As noted earlier, becoming “carbon neutral” or achieving “net zero”, is first of all about reducing your own emissions. As such, paying for carbon offsetting projects should not be your first step in your climate journey. If you are not doing anything to reduce your own emissions but are talking about offsetting as your climate action, your claims will be (rightly) considered greenwashing.

In addition, to make sure that offsetting is a meaningful part of your overall climate journey, communicate honestly and openly about which projects you support and why, and what benefits they provide. Avoid misleading claims such as “add a small fee to enjoy your travel guilt-free”, or “reduce your carbon emissions by supporting our tree planting projects” - remembering that offsetting is investing in emission reductions elsewhere (to take responsibility for emissions that you haven’t been able to avoid), and not a way to reduce your own emissions.   

What Are Tourism Businesses Doing about Offsetting?

Here are some examples of tourism businesses that demonstrate the above points.

  • Arcadia Expeditions communicate clearly about which carbon offsetting projects they support and why; “Arcadia carbon compensate only through projects that are Gold Standard approved, which are seen by many NGO’s … to be the most stringent standard for carbon offsetting. We have chosen projects that target renewable energy as we believe that this addresses the central structural issues that cause climate change – that is, the world’s reliance on using fossil fuels for energy. We support projects that are based in two of the destinations we travel to.” 
  • The hotel chain Accor Group has an alternative approach to its climate commitments, with the concept of “insetting”, which focuses on supporting projects that benefit ecosystems and communities that are directly affected by the company’s operations, for example, empowering local producers to implement restorative and sustainable agroforestry practices, which in turn leads to those producers supplying local and ecological produce to Accor hotels in the region.  
  • Much Better Adventures provides another great example, although they emphasize focusing on “conservation and rewilding projects that have the highest potential for carbon removal”, rather than offsetting per se. To achieve this goal, they channel 5% of their revenue to reforestation and rewilding projects, and share a long list of questions to be asked when evaluating reforestation and rewilding projects (e.g. “Is the project plan focussed on native species and species diversity, not mono-planting?”, “Is the project supported and led by the local community?”, and “Do they provide transparent monitoring and reporting on progress?”). 

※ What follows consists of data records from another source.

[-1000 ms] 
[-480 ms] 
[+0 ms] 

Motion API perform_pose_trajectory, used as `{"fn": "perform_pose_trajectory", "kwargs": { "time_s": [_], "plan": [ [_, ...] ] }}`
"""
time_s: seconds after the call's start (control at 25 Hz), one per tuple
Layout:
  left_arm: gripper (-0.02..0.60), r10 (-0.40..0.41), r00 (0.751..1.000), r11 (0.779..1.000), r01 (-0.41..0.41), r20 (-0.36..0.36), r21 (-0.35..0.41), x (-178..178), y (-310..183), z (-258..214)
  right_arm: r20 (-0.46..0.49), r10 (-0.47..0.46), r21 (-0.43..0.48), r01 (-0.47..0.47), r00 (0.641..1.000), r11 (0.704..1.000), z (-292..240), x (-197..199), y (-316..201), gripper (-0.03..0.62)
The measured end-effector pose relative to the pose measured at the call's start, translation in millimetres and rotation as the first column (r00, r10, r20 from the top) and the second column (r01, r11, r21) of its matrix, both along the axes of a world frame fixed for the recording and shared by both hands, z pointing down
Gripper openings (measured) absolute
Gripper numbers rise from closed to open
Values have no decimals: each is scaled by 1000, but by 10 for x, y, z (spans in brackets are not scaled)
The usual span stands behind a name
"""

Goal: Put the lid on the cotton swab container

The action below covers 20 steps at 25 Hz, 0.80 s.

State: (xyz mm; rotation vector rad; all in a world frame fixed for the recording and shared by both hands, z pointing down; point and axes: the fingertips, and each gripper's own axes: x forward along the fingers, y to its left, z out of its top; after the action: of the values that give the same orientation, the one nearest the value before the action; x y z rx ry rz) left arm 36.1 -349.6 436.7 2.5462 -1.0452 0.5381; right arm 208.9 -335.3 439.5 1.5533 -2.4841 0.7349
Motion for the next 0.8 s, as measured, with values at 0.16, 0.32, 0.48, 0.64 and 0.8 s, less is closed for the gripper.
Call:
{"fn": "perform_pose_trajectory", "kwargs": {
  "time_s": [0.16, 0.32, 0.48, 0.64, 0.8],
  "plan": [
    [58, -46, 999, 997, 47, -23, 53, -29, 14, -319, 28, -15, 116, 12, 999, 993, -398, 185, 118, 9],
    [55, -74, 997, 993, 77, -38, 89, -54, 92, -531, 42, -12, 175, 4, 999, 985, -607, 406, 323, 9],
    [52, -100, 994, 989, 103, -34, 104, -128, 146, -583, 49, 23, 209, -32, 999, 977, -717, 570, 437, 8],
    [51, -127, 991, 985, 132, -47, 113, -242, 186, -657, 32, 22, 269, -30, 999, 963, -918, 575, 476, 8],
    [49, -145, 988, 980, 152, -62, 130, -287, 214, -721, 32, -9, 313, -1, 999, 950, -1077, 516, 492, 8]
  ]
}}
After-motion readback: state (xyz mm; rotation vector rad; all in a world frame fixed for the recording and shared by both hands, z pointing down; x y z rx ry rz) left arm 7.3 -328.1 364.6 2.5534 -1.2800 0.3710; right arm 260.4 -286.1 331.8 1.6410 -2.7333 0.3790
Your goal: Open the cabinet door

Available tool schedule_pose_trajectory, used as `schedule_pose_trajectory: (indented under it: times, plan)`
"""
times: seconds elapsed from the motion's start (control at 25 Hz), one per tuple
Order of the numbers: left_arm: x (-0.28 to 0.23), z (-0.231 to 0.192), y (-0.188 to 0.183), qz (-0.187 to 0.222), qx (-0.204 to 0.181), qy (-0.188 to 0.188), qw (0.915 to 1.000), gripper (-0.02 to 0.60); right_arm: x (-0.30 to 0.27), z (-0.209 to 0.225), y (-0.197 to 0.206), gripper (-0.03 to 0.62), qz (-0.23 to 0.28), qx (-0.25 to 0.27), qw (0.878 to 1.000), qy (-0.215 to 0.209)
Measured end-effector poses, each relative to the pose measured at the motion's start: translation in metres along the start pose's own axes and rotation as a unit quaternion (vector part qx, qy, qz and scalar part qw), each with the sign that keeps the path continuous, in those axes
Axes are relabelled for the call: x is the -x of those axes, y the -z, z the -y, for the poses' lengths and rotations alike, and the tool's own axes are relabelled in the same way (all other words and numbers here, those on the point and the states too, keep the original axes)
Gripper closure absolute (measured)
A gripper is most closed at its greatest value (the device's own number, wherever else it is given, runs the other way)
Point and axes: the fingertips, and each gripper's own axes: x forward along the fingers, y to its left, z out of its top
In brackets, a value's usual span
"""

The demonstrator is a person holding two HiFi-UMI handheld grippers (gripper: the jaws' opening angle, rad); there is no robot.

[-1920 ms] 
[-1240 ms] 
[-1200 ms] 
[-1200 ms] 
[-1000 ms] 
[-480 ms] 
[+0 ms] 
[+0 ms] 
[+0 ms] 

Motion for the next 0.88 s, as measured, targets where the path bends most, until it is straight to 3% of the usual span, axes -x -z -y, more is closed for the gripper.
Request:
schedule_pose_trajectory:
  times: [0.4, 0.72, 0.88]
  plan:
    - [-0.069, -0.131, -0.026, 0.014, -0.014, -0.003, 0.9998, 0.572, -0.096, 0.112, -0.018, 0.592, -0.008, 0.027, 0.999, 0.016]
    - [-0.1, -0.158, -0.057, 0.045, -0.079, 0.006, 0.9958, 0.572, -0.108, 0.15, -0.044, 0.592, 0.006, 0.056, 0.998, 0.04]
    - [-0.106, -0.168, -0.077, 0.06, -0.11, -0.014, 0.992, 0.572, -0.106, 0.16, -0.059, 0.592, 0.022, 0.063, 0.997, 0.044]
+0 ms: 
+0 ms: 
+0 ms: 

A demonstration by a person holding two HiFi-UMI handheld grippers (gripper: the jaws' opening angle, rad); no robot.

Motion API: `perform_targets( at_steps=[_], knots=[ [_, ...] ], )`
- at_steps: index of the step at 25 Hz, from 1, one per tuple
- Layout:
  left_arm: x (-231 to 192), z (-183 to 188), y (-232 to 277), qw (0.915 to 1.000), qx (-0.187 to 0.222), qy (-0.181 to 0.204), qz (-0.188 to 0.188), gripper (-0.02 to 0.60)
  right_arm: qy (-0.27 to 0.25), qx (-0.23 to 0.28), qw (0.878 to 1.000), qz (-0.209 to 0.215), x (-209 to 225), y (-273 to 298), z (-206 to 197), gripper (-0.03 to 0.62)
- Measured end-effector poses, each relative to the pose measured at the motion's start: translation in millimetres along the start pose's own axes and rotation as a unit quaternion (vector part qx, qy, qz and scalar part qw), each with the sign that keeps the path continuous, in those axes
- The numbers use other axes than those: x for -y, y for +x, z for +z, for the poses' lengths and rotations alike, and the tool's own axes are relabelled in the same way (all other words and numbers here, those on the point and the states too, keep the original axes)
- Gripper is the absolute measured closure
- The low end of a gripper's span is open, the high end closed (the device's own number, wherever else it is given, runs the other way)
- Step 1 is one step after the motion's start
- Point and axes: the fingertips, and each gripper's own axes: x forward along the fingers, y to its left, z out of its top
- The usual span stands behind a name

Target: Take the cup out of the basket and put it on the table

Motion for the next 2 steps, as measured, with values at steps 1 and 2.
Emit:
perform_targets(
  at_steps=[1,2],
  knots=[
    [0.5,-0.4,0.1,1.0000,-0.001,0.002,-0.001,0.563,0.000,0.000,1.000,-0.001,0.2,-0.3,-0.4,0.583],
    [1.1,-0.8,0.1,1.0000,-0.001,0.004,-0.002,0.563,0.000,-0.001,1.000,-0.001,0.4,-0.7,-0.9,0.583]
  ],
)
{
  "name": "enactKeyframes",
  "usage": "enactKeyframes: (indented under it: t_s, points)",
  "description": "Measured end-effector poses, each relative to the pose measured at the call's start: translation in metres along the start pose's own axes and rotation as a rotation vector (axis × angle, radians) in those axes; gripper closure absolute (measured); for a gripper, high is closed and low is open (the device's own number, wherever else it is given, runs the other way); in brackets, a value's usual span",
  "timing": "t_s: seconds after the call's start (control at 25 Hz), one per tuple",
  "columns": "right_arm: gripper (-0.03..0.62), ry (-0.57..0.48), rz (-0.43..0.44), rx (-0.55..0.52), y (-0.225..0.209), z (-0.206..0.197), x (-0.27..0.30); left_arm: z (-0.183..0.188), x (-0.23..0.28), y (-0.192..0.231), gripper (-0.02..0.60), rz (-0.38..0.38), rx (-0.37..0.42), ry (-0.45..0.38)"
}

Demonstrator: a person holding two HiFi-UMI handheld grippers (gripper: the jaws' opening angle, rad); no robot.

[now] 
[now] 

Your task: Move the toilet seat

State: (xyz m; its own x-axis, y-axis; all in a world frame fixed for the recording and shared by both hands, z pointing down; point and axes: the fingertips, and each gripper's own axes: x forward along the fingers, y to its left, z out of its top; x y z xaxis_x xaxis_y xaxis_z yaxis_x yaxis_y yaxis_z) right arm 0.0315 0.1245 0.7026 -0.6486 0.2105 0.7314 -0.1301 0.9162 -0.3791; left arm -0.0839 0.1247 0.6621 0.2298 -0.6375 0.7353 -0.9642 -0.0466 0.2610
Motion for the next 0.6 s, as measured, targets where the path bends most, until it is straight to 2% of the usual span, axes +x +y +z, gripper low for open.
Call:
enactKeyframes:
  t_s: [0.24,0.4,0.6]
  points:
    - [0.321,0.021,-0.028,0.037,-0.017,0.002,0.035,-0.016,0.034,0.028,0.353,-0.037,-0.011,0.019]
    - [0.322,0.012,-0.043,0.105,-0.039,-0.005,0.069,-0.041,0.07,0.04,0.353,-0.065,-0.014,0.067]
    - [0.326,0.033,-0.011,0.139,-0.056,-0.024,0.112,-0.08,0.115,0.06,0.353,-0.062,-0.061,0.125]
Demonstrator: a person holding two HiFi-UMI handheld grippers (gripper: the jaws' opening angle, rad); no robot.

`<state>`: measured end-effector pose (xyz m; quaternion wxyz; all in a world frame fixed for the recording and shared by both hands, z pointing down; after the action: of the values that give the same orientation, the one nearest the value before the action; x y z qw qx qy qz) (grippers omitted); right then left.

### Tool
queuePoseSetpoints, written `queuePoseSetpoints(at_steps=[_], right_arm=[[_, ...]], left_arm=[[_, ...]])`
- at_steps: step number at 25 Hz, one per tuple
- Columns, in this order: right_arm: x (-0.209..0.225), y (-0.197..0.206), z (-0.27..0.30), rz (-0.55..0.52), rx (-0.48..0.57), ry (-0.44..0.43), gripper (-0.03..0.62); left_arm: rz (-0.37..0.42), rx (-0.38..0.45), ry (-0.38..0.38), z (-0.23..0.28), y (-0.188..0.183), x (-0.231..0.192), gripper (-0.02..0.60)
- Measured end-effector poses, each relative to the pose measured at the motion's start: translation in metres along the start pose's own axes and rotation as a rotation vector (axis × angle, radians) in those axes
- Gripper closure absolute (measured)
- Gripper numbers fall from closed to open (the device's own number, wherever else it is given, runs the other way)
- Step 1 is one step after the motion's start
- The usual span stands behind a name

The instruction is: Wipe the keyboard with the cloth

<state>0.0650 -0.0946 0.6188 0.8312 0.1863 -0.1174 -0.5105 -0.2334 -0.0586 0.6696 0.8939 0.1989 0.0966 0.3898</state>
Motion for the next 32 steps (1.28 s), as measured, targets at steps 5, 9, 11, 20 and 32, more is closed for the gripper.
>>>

One key lesson from these examples and from some of the resources shared above is that offsetting is one piece of the big-picture aim of decarbonizing tourism. It’s not about “keeping your conscience clean” by paying for carbon reductions elsewhere while continuing to pollute. By making informed decisions on third-party verified projects, and by investing in solutions that deliver social and economic benefits beyond carbon credits, you will be able to incorporate carbon offsetting into your climate action in a meaningful way.    

And, lastly, these are consistent with the framework set forth by the recently-published Glasgow Declaration: a Commitment to a Decade of Tourism Climate Action, which outlines the pathways to “cut tourism emissions in half over the next decade and reach Net Zero emissions as soon as possible before 2050”: Measure, Decarbonise, Regenerate, Collaborate and Finance.